Mental disorders in Australia account for 13.1 per cent of the burden of disease in Australia, which equates to $20 billion lost in productivity and labour force participation. Mental illness is a leading contributor to the burden of disease, in terms of morbidity rates and disability. In a recent Medibank Private report it was revealed that $29 billion is spent on mental illness in Australia annually. These enormous costs are largely the costs of failure—pensions, prisons and poverty—and are due to a lack of quality care of patients. Quality care will actually save large amounts of money. As federal parliamentarians we need to push for reform and investment. The federal government has a huge role to play here.

Treatment for mental illness should consist of three main elements: medication and therapy, but most importantly, and quite often lacking, is expert evidence based psycho-social care and community support. There is an obvious gap of ongoing clinical support in the community and education on the various illnesses and how to cope with them.

We have all heard the statistics: almost half of Australians will experience some form of mental health issue in their lifetime, while the rest of the population will attest to having someone close to them affected. If mental health issues have such a big impact on almost all of us, and on such a personal level, why are we not making a bigger deal about it? The answer is that most people are affected but have not found their voice yet. What is needed? With 75 per cent of mental illness emerging before the age of 25, we need to look at an investment in young people with mental illness and not at welfare. Imagine what a little investment to properly manage this crisis would affect: a society that can contribute more and a happier one at that.

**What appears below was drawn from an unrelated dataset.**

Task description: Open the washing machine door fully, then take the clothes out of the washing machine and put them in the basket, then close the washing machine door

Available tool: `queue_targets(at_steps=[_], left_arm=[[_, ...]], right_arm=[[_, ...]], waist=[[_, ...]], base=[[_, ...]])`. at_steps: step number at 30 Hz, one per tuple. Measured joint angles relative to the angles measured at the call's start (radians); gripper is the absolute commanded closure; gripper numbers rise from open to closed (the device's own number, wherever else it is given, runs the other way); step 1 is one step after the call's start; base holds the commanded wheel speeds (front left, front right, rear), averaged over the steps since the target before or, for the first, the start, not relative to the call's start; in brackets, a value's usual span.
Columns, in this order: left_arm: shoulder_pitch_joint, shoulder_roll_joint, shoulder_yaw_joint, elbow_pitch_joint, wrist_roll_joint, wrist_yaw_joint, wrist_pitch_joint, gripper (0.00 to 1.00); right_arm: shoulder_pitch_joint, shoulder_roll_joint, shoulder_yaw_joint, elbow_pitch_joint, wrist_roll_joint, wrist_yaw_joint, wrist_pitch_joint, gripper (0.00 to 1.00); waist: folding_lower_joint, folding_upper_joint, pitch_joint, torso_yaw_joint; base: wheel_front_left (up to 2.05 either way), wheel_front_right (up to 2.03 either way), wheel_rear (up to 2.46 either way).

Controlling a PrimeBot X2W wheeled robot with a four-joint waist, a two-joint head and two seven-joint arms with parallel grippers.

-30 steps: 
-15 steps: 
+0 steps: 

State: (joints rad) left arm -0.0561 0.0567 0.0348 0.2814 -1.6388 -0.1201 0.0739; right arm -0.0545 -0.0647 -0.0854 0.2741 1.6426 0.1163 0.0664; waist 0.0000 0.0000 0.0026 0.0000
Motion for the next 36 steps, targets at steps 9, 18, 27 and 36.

How can we expect those with severe mental illness to play contributing role in society, when they have such proven reduced life expectancies as a result of their associated ill health in those severe cases?

Professor Patrick McGorry, former Australian of the Year and president of the Society for Mental Health Research, is a strong advocate for structured investment in mental health to decrease the premature death, preventable disability and lost productivity currently associated with this. To complement initiatives such as headspace, Professor McGorry highlights that more specialised expertise is required for a complex range of disorders in young people. With strong support and implementation, he predicts that up to $10 billion can be saved annually. This major return on investment cannot be ignored and is worth talking about In fact, I spoke to Professor McGorry earlier this evening and he endorsed concerns about the over-medication of antipsychotic medication and a lack of credible alternatives and support. In fact, he made reference to trials being carried out using aspirin and fish oil that could reduce the need for such high doses. That research is welcome.

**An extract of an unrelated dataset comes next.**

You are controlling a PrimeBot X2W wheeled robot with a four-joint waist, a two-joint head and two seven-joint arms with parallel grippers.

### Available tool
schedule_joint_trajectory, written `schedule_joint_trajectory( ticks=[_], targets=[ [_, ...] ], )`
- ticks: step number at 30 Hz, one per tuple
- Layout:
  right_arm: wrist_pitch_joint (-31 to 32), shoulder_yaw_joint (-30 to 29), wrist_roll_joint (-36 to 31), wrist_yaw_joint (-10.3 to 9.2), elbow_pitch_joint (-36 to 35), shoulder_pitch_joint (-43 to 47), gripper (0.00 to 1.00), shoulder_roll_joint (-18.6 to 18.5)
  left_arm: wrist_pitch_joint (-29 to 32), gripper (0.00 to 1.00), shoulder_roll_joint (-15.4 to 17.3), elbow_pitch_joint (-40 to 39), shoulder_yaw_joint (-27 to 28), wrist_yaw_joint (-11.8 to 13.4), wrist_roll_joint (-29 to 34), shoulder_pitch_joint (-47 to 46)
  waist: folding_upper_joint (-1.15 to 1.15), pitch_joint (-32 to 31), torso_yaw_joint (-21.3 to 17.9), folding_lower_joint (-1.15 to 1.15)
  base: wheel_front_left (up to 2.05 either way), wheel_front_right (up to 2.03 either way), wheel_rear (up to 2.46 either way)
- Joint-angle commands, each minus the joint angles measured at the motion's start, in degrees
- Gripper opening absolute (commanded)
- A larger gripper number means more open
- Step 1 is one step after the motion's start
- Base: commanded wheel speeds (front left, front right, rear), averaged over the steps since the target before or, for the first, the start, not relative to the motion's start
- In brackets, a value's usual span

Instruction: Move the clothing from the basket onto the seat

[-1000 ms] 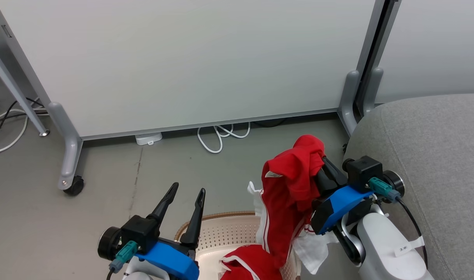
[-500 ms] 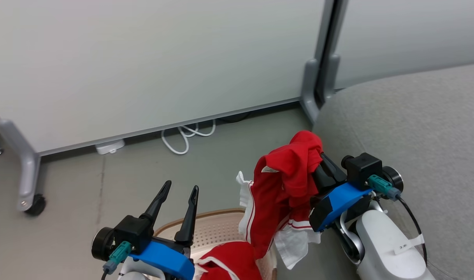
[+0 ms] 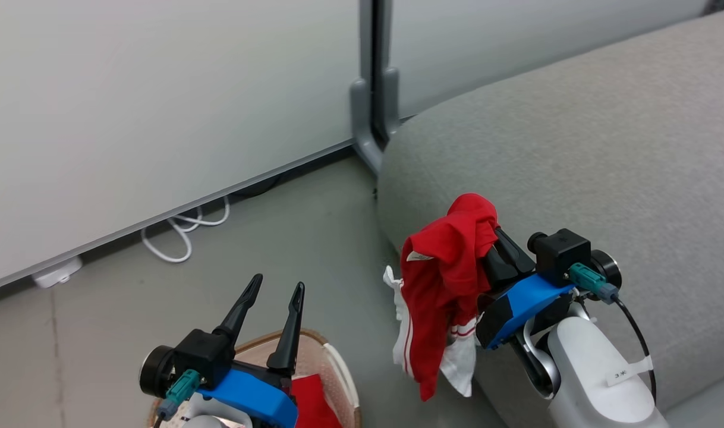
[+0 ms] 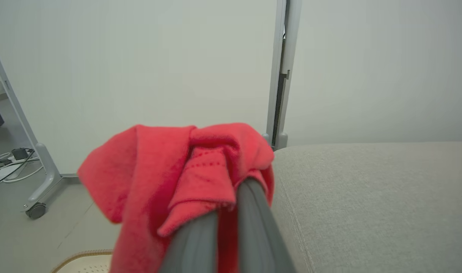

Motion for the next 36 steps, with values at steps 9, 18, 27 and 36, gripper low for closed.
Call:
schedule_joint_trajectory(
  ticks=[9,18,27,36],
  targets=[
    [-0.5,-0.1,0.5,0.03,-0.2,0.6,0.0,-0.2,-0.2,1.0,0.4,-0.4,0.0,-0.1,0.1,0.1,0.0,0.8,-9.6,0.0,0.0,0.0,0.0],
    [-0.8,-3.9,-0.9,0.02,-1.5,1.9,0.0,-0.2,-0.2,1.0,0.8,1.0,-3.3,-0.1,-0.7,-2.9,0.0,2.2,-11.1,0.0,0.0,0.0,0.0],
    [-0.5,-4.7,-1.1,0.03,-2.9,3.1,0.0,-0.1,-0.2,1.0,1.5,1.7,-4.6,-0.1,-1.5,-3.9,0.0,2.8,-11.3,0.0,0.0,0.0,0.0],
    [2.8,-5.7,0.5,0.03,-3.2,-1.2,0.0,-0.3,-0.2,1.0,1.9,0.9,-3.9,-0.1,-0.8,-4.1,0.0,4.8,-11.3,0.0,0.0,0.0,0.0]
  ],
)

Whilst we wait for the National Mental Health Commission to report back on the progress of the 18 recommendations made in the 2012 and 2013 report cards, I urge my colleagues to push the mental health crisis back into the spotlight. Mental Health Week, which is from 5 to 12 October this year, is another vital opportunity for Australians to talk about mental health. I am grateful to my constituent, Robert, for raising this important issue with me. I am sorry that I have not raised it earlier, but I intend to raise it again and again until we get a result. I will continue to do more work on this, because as a nation we must do better to improve the quality of life of so many Australians who deserve better.